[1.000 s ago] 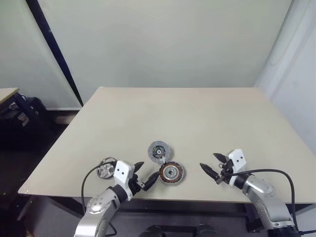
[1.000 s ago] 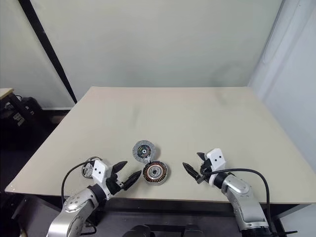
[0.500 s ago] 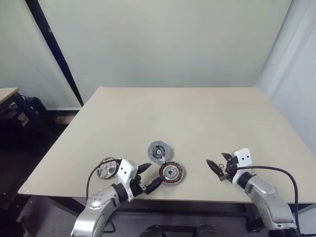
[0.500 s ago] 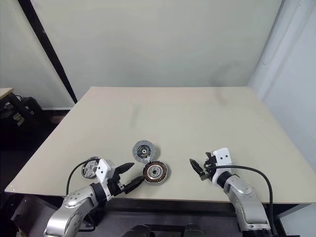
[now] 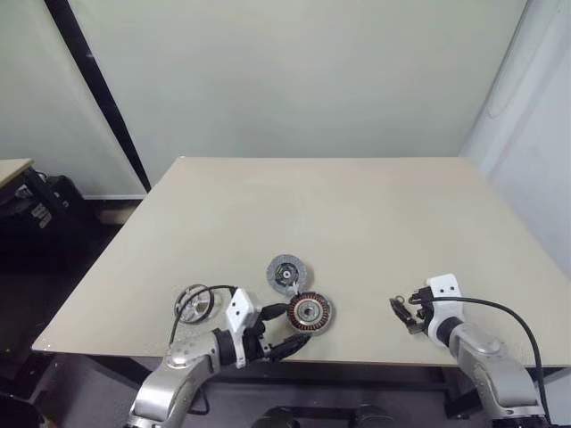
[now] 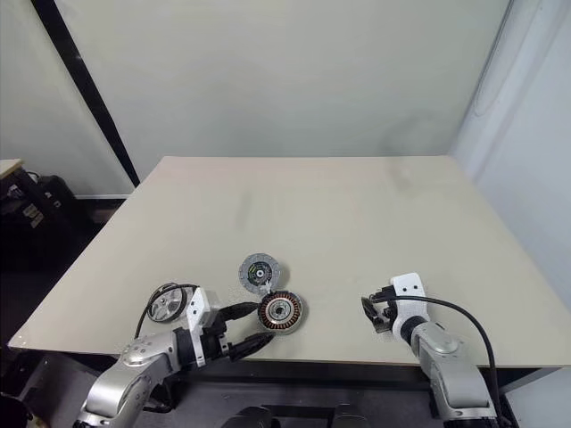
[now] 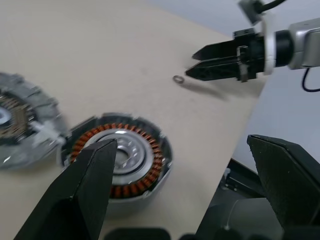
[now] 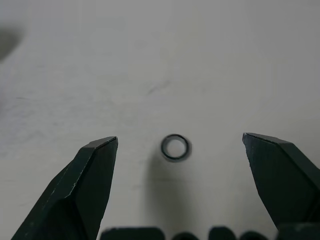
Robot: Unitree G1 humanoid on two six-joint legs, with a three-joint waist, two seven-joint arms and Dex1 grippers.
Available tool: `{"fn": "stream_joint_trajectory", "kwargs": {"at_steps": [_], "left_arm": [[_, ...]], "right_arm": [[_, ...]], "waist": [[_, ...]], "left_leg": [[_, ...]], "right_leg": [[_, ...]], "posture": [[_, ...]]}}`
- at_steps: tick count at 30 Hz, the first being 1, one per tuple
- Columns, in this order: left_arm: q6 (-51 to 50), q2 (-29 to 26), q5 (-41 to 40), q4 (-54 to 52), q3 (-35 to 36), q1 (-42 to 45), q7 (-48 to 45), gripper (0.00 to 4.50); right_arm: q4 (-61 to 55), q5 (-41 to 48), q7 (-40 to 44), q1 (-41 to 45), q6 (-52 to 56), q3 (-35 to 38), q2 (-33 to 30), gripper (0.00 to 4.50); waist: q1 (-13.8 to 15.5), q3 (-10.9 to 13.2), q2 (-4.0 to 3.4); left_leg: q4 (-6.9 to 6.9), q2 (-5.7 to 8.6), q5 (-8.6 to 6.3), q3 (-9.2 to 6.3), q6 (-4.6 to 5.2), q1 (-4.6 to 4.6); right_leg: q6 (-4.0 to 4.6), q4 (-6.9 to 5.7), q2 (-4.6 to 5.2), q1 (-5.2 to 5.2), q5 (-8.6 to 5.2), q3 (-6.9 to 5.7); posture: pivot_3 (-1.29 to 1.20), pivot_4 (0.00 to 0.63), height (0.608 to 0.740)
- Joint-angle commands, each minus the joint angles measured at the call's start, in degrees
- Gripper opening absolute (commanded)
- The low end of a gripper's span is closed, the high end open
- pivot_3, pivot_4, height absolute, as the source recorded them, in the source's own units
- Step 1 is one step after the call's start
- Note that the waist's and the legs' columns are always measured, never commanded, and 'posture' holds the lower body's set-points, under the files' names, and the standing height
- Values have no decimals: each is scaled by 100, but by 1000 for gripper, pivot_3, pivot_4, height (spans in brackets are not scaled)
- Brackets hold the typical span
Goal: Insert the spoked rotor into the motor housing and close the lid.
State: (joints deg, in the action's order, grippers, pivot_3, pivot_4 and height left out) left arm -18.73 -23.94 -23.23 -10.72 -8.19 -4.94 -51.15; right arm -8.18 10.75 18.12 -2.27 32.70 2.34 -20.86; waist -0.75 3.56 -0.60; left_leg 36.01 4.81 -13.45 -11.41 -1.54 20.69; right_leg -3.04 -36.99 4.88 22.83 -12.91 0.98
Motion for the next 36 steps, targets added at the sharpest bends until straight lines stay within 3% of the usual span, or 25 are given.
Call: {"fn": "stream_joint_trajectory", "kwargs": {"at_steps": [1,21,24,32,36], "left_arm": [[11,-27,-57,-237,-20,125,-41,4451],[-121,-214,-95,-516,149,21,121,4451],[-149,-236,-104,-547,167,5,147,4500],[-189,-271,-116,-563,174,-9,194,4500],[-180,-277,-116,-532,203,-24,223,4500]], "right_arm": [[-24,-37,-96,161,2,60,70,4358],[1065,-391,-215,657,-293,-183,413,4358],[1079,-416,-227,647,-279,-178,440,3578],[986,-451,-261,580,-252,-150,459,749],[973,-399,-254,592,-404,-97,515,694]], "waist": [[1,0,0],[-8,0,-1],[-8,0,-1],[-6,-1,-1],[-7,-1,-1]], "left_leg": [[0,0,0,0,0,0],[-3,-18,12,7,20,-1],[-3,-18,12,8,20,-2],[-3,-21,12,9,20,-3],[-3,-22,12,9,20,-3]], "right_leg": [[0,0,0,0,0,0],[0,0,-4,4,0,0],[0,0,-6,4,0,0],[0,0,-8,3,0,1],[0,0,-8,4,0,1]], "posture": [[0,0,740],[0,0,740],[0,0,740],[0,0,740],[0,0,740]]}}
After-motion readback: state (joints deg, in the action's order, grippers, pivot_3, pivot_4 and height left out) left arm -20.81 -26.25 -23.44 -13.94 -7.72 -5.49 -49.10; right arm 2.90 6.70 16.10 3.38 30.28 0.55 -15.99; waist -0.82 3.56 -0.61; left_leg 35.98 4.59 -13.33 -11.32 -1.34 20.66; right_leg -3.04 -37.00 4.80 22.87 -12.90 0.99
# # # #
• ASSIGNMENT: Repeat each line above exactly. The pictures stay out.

• RESULT:
[1.000 s ago] 
[1.000 s ago] 
[0.500 s ago] 
[0.500 s ago] 
[now] 
[now] 
[now] 
[now] 
Robot: Unitree G1 humanoid on two six-joint legs, with a three-joint waist, two seven-joint arms and Dex1 grippers.
Available tool: `{"fn": "stream_joint_trajectory", "kwargs": {"at_steps": [_], "left_arm": [[_, ...]], "right_arm": [[_, ...]], "waist": [[_, ...]], "left_leg": [[_, ...]], "right_leg": [[_, ...]], "posture": [[_, ...]]}}`
- at_steps: tick count at 30 Hz, the first being 1, one per tuple
- Columns, in this order: left_arm: q6 (-51 to 50), q2 (-29 to 26), q5 (-41 to 40), q4 (-54 to 52), q3 (-35 to 36), q1 (-42 to 45), q7 (-48 to 45), gripper (0.00 to 4.50); right_arm: q4 (-61 to 55), q5 (-41 to 48), q7 (-40 to 44), q1 (-41 to 45), q6 (-52 to 56), q3 (-35 to 38), q2 (-33 to 30), gripper (0.00 to 4.50); waist: q1 (-13.8 to 15.5), q3 (-10.9 to 13.2), q2 (-4.0 to 3.4); left_leg: q4 (-6.9 to 6.9), q2 (-5.7 to 8.6), q5 (-8.6 to 6.3), q3 (-9.2 to 6.3), q6 (-4.6 to 5.2), q1 (-4.6 to 4.6); right_leg: q6 (-4.0 to 4.6), q4 (-6.9 to 5.7), q2 (-4.6 to 5.2), q1 (-5.2 to 5.2), q5 (-8.6 to 5.2), q3 (-6.9 to 5.7); posture: pivot_3 (-1.29 to 1.20), pivot_4 (0.00 to 0.63), height (0.608 to 0.740)
- Joint-angle commands, each minus the joint angles measured at the call's start, in degrees
- Gripper opening absolute (commanded)
- The low end of a gripper's span is closed, the high end open
- pivot_3, pivot_4, height absolute, as the source recorded them, in the source's own units
- Step 1 is one step after the call's start
- Note that the waist's and the legs' columns are always measured, never commanded, and 'posture' holds the lower body's set-points, under the files' names, and the standing height
- Values have no decimals: each is scaled by 100, but by 1000 for gripper, pivot_3, pivot_4, height (spans in brackets are not scaled)
- Brackets hold the typical span
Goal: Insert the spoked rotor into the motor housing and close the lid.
State: (joints deg, in the action's order, grippers, pivot_3, pivot_4 and height left out) left arm -18.73 -23.94 -23.23 -10.72 -8.19 -4.94 -51.15; right arm -8.18 10.75 18.12 -2.27 32.70 2.34 -20.86; waist -0.75 3.56 -0.60; left_leg 36.01 4.81 -13.45 -11.41 -1.54 20.69; right_leg -3.04 -36.99 4.88 22.83 -12.91 0.98
Motion for the next 36 steps, targets added at the sharpest bends until straight lines stay within 3% of the usual span, or 25 are given.
Call: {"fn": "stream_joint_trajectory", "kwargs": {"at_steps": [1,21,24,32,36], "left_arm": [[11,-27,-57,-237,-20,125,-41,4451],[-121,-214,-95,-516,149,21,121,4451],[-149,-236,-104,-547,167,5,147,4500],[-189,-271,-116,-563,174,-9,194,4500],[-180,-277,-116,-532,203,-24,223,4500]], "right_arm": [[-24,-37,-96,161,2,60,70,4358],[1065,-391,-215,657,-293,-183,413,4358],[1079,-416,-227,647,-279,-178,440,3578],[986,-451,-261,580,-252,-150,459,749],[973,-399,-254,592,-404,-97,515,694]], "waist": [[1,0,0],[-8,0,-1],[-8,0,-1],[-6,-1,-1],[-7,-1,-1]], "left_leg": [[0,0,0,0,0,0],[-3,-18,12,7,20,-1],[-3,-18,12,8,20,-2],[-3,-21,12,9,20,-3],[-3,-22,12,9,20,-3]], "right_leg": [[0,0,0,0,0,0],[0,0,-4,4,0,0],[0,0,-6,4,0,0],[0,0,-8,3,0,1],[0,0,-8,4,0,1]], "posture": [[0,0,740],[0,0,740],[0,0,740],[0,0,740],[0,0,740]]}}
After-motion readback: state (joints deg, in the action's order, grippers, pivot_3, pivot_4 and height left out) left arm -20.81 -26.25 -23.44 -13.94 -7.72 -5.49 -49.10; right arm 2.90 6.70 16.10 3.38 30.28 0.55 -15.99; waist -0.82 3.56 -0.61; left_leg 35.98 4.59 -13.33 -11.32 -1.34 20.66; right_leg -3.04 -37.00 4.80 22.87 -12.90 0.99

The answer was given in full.